PORTLAND, Ore. (KOIN) — Oregon and Washington are among 46 states with texting and driving bans. But that hasn’t stopped thousands of drivers from doing it anyway.

Distracted driving accidents are skyrocketing, and KOIN 6 News found out that even if you’re not behind the wheel — but are texting someone you know is driving — you may be in trouble, too.

In some states, the fine for someone caught texting-and-driving is $20. In Oregon it’s $160. But for families of those killed or injured by distracted drivers, making other texters liable for accidents is a new way to get people to take this seriously.

Drivers talking on the phone with their hand off the wheel are easy to spot. Texters are tougher to catch, but not for trained spotters like Lt. Jarrod Prater with Tigard PD.

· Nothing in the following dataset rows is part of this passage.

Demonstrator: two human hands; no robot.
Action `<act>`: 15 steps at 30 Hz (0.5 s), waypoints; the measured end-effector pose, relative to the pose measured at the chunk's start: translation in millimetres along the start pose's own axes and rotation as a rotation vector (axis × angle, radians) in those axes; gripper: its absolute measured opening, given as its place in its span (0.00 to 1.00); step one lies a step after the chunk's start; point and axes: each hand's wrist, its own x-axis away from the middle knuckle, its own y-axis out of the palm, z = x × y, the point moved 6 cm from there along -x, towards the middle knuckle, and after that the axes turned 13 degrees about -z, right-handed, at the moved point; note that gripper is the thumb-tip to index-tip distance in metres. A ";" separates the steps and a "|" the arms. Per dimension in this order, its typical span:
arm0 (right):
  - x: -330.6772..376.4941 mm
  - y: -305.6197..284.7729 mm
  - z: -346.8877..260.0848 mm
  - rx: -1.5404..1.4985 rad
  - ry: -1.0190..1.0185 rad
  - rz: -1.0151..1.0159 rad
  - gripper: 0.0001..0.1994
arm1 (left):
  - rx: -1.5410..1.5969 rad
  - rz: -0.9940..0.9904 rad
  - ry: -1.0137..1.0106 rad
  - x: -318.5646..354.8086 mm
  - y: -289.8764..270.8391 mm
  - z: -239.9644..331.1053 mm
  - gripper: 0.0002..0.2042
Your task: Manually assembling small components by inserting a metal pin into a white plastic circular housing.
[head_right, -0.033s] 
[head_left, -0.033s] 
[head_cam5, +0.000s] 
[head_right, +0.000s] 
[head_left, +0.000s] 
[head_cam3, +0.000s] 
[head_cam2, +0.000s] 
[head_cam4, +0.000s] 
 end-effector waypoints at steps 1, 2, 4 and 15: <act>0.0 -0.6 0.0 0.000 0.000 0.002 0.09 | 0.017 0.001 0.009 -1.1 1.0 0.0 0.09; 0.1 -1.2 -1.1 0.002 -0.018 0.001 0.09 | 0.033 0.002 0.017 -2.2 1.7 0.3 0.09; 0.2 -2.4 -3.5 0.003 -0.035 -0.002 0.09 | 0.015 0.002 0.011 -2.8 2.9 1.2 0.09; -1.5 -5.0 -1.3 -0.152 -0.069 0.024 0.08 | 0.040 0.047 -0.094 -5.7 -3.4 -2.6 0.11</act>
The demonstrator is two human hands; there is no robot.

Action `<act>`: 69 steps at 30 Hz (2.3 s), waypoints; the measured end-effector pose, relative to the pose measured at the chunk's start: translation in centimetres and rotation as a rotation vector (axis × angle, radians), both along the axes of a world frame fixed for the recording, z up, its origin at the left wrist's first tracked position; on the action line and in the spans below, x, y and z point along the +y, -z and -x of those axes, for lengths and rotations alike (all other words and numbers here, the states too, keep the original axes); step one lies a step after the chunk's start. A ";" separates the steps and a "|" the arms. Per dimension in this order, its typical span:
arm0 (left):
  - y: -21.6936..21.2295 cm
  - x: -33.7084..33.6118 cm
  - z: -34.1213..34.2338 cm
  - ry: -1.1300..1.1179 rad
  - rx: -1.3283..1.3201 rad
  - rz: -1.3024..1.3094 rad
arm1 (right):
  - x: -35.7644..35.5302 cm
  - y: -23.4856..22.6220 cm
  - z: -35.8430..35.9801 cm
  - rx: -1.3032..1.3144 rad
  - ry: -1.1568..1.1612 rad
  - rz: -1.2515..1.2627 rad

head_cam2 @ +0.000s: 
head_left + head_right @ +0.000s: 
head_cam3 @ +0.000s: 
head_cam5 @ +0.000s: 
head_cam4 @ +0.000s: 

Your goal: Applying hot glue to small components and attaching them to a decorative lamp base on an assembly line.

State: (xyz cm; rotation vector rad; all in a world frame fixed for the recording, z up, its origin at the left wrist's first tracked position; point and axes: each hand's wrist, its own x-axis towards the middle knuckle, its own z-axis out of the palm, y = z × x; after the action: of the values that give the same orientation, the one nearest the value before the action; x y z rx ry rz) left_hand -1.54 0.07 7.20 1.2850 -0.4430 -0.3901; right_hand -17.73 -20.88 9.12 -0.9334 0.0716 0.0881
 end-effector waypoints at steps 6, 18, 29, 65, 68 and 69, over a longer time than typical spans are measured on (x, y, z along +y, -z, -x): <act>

PSA: The dangers of distracted driving

“It all starts off with that behavior coming by not looking up and noticing what’s going on ahead of them in traffic,” Praters said, adding he sees it all the time.

For many, texting and driving is a habit and they don’t expect to get caught. But drivers reading a text message take their eyes off the road for about 4 seconds. At 55 mph, a car will travel the length of a football field.

“The number one thing we hear with distracted driving crashes is that ‘I didn’t think it would happen to me’ and the second thing is, ‘It happened so fast,'” Prater said.

KOIN 6 News asked personal injury attorney Patrick Angel to take a look at recent cases from the East Coast.

Lawsuits are now holding remote texters liable, or partly liable, in driving-and-texting crashes — if you send a text when you know someone is behind the wheel.

In a New Jersey case, the justices wrote: “The sender of a text message can potentially be liable if an accident is caused by texting, but only if the sender knew that the recipient would view the text while driving and thus be distracted.”

“It’s a high bar, but if you have evidence the remote texter knew the recipient was driving and knew would check messages, (it) could have basis for liability,” Angel told KOIN 6 News.

In that New Jersey case, it was not proved the sender knew the driver would read the message while driving. But in a Pennsylvania case this spring — where a driver killed a motorcyclist — the judge ruled 2 people texting the driver at the same time can be included in the wrongful death lawsuit.

A jury will decide how much the texters are to blame.

Both cases open the door to blaming someone not in the car.

“We realize it’s going to be hard to get verdicts with the evidence, but it’s a message, a shot across the bow,” Angel said.

Cell phone records can become part of a court case. Attorneys can get copies of your calls and texts when there’s an accident.

In some states, lawmakers are looking at ways to make remote texters liable under state laws, like bar owners sued for drunk customers who cause accidents.

Oregon State Sen. Peter Courtney told KOIN 6 News he intends to press for tougher penalties for texting-and-driving. Previously, he wanted the fine to be $1000, but said fellow lawmakers fail to see this issue as serious as drinking and driving.